Extracted records
▼

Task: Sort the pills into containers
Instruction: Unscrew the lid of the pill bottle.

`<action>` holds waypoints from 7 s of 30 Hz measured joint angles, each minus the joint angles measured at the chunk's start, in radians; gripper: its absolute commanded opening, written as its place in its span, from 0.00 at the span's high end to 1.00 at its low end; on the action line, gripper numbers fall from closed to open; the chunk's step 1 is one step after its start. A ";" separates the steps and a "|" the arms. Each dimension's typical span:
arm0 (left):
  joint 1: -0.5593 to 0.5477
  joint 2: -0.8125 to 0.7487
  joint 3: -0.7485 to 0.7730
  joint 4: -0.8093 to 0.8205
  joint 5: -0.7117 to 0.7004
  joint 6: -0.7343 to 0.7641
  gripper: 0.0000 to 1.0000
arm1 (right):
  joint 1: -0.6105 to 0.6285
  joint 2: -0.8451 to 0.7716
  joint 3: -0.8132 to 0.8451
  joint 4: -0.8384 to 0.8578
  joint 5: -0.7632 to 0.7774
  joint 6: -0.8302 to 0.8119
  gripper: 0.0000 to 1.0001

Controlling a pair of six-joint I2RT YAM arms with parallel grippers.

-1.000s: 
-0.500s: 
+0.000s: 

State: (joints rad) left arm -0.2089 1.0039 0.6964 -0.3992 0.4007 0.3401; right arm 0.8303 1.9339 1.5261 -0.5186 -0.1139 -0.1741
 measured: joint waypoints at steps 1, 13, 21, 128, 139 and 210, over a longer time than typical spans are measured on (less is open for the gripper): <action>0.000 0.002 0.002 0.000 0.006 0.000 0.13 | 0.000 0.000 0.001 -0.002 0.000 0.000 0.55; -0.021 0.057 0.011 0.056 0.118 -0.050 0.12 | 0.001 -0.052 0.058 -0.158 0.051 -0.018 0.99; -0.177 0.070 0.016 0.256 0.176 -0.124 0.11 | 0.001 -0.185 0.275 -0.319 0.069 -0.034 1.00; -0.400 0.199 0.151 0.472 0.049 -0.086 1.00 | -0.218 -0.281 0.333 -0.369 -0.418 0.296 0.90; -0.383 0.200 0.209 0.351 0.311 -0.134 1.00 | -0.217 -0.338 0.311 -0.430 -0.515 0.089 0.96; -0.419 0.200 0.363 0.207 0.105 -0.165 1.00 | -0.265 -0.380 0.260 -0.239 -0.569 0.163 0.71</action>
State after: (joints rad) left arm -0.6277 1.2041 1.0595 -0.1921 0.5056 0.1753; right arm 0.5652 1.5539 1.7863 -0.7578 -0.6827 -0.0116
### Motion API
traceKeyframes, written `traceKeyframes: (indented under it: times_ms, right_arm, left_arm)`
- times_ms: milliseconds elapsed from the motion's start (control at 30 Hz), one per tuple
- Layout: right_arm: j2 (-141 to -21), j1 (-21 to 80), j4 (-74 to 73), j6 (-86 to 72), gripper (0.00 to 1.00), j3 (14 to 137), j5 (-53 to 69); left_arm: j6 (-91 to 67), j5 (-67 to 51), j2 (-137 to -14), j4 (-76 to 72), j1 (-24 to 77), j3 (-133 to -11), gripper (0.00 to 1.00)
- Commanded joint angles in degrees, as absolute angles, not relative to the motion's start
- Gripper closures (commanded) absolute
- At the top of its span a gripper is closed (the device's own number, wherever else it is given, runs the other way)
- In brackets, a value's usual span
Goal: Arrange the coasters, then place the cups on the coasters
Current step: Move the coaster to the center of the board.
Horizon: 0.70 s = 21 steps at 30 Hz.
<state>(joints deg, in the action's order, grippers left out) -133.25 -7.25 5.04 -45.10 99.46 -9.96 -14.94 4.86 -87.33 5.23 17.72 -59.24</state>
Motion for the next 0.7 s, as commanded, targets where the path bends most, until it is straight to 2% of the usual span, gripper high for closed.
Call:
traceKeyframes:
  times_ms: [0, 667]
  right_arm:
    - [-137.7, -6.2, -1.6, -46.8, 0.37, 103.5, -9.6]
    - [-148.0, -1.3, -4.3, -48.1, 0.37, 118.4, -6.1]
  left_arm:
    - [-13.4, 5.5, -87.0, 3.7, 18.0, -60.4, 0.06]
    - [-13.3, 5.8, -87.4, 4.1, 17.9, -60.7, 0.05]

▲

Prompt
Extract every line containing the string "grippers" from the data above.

Result for this task
Controlling a pair of six-joint I2RT YAM arms with parallel grippers.
<state>(joints deg, in the action's order, grippers left out) -133.25 -7.25 5.04 -45.10 99.46 -9.96 -14.94 4.86 -87.33 5.23 17.72 -59.24</state>

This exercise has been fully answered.